The Other Side of Popular by Gareth Williams, Chapter 7
Operational Whitewash and Negative Community
In this chapter, Williams moves around to many different topics that fall within a subaltern and post-hegemonic realm. In parts I felt kind of lost because of the transition between some of these ideas. He is most interested in this idea of “perhaps”. In quoting Derrida, he states “And there is no more just category for the future than that of the ‘perhaps’. Such a thought conjoins friendship, the future, and perhaps to open on to the coming of what comes – that is to say, necessarily in the regime of a possible whose possibilitization must prevail over the impossible” (275). This idea of perhaps is meant to join together different possibilities rather than whitewash some of these issues. He also goes into the idea of whitewashing to explain some of the ways in which voices of the other and the history of certain nations have been erased in order for progress to happen. When I read this section it made me think about national memory and in particular a book entitled States of Denial: Knowing about Atrocities and Suffering by Stanley Cohen. His book deals a lot with the covering up of certain atrocities (genocides) in order to cleanse the past. It seems that whitewashing is not only conducted by a state, but also by the individuals that live within it. This is not to say that the state has less of a role in the covering up of its own past, but there are many players in this system. We must also be interested in the citizens within the country and how they are complicit in these denials.

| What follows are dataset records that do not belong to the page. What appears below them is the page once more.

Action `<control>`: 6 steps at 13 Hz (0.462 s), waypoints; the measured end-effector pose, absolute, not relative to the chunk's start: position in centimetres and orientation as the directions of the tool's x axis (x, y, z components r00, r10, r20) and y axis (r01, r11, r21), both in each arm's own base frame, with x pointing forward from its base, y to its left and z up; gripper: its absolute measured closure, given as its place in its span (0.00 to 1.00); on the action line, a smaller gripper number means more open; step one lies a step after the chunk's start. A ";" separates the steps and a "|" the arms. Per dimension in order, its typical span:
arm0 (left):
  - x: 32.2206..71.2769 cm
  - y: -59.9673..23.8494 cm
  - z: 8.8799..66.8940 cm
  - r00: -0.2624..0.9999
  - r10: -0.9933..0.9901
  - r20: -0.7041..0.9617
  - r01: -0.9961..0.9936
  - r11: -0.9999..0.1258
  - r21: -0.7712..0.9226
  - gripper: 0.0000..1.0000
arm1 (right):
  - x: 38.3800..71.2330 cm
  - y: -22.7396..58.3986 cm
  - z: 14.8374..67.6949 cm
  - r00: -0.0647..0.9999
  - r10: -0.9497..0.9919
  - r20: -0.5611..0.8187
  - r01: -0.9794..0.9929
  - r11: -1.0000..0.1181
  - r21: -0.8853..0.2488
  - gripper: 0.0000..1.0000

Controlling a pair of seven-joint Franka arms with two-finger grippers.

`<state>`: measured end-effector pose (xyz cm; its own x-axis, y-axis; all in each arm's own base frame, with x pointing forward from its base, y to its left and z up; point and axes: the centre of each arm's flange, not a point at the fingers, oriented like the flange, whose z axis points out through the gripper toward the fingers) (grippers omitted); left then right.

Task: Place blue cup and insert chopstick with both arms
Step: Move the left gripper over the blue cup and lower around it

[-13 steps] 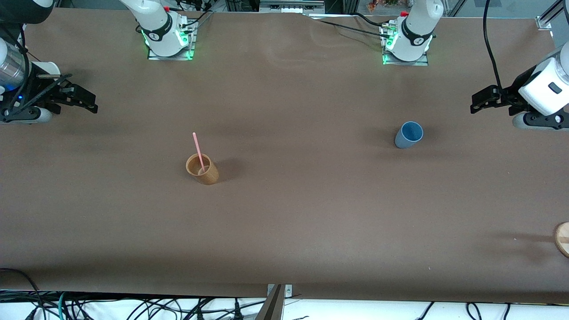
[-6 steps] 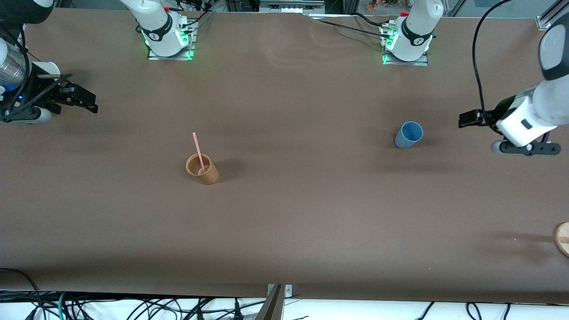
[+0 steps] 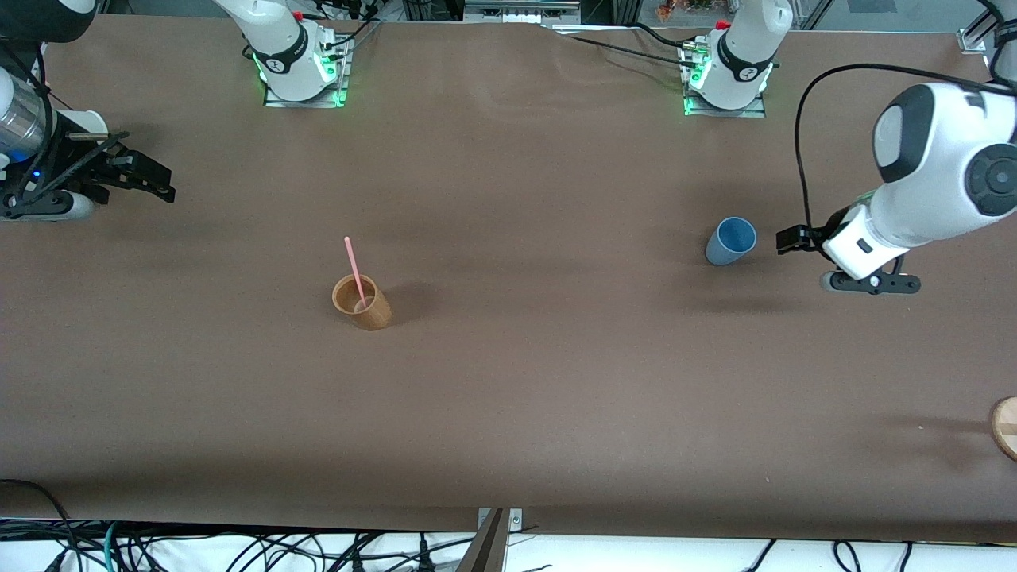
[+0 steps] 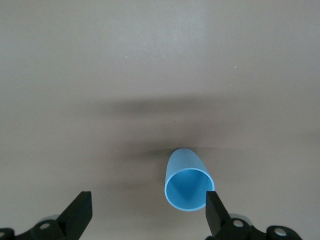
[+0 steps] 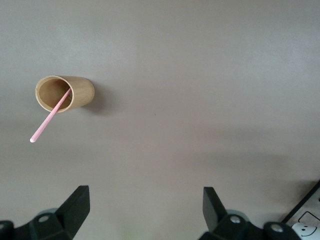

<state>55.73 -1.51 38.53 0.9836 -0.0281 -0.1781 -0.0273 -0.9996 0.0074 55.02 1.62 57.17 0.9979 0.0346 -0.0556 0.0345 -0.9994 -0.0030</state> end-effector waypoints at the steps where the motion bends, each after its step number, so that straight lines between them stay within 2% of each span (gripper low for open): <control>1: 55.0 -1.5 37.1 0.985 -0.028 -0.173 -0.027 -1.000 0.007 0.00 | 55.0 1.6 57.2 0.998 0.034 -0.056 0.034 -0.999 -0.003 0.00; 6: 51.5 -1.4 32.0 0.991 -0.027 -0.128 -0.026 -1.000 0.007 0.00 | 55.0 1.3 57.1 0.998 0.029 -0.057 0.029 -1.000 -0.003 0.00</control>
<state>51.47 -1.37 31.99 0.9914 -0.0266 -0.1282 -0.0259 -0.9996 0.0070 55.05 1.33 57.12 0.9979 0.0293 -0.0569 0.0292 -0.9996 -0.0031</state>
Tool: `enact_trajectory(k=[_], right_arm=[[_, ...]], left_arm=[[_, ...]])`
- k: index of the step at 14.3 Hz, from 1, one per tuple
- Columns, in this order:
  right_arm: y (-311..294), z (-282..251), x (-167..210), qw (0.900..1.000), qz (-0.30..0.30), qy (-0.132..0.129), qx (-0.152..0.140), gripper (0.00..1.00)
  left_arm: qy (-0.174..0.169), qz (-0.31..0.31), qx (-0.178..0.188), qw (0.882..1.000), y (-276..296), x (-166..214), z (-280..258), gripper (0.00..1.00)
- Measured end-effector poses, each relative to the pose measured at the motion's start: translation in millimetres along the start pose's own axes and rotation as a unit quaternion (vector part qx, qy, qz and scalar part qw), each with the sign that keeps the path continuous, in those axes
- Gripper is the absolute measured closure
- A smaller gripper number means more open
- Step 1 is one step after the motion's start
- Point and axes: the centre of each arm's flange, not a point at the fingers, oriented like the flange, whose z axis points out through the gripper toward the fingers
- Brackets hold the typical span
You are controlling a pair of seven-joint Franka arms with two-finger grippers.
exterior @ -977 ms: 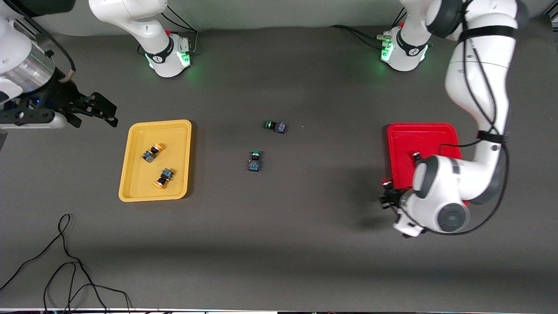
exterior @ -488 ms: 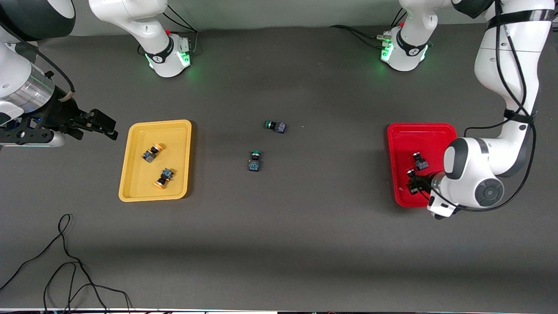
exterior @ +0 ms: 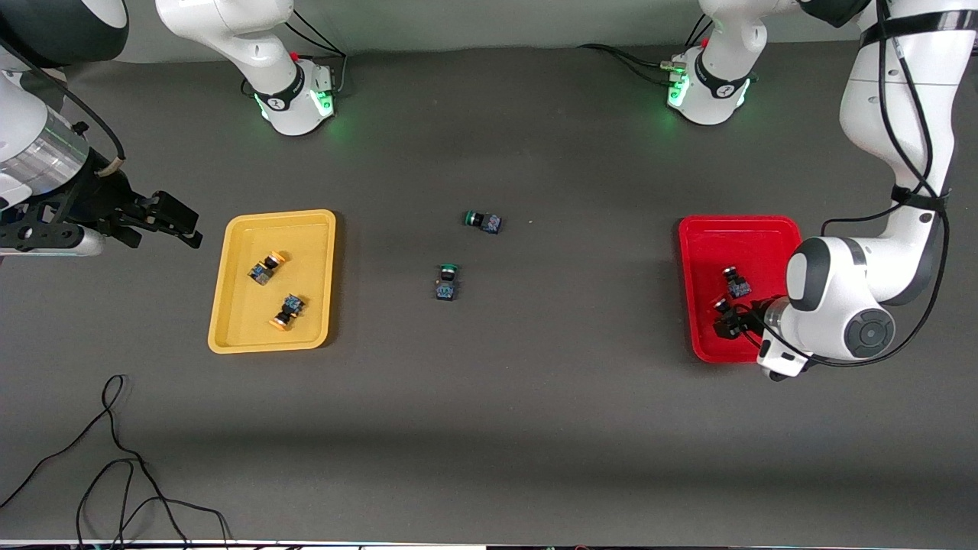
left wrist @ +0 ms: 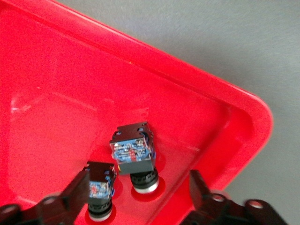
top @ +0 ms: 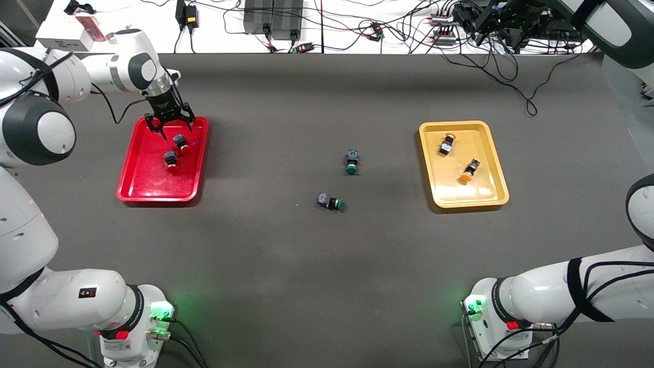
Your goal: Place red and yellow buttons in trays
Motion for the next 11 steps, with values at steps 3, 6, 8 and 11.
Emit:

Williams also speaks about Autrui (which loosely means other) in order to conceptualize how the other is used in many of these cases. He states “As such, perhaps we would have to take into consideration the singular relation between thought and its objects (between intellectual engagement and subaltern affect)…”(288). We need to both feel connected to each other at the same time that we are distinct individuals. I am still a bit confused with how he examines the portraits at the end of this chapter. El infarto del alma (heart attack of the soul) is images of people in an insane asylum in Chile. He argues that it is a “community of those who have no community” (293). He states that it is “the exposure of abject, impoverished, speechless, yet dignified commonalities grounded in subaltern affect that challenge and undermine the notion of intellectual work and, indeed, make such a notion withdraw before its uncomfortable relations to abject love against all odds and without apparent reason” (295). He, in effect, argues that these images challenge the naturalness of genealogy. I supposed I get confused with what he is trying to argue overall. I think that he is trying to present this as an alternative to the ways in which we think about history and what is natural. These people do not live within a normal community and yet still seem to have a vibrant one within the walls of their asylum. Perhaps we need to challenge some notions of what it means to be normal as well as who gets to be represented in history. He states “Thus we are exposed to the demand to establish critical relations with subaltern affect that do not ground themselves in nor reproduce historically constituted (colonial, national, imperial, or neoliberal) notions of a subsistent ground or of a common measure for being-in-common” (301). It challenges what it means to be in common.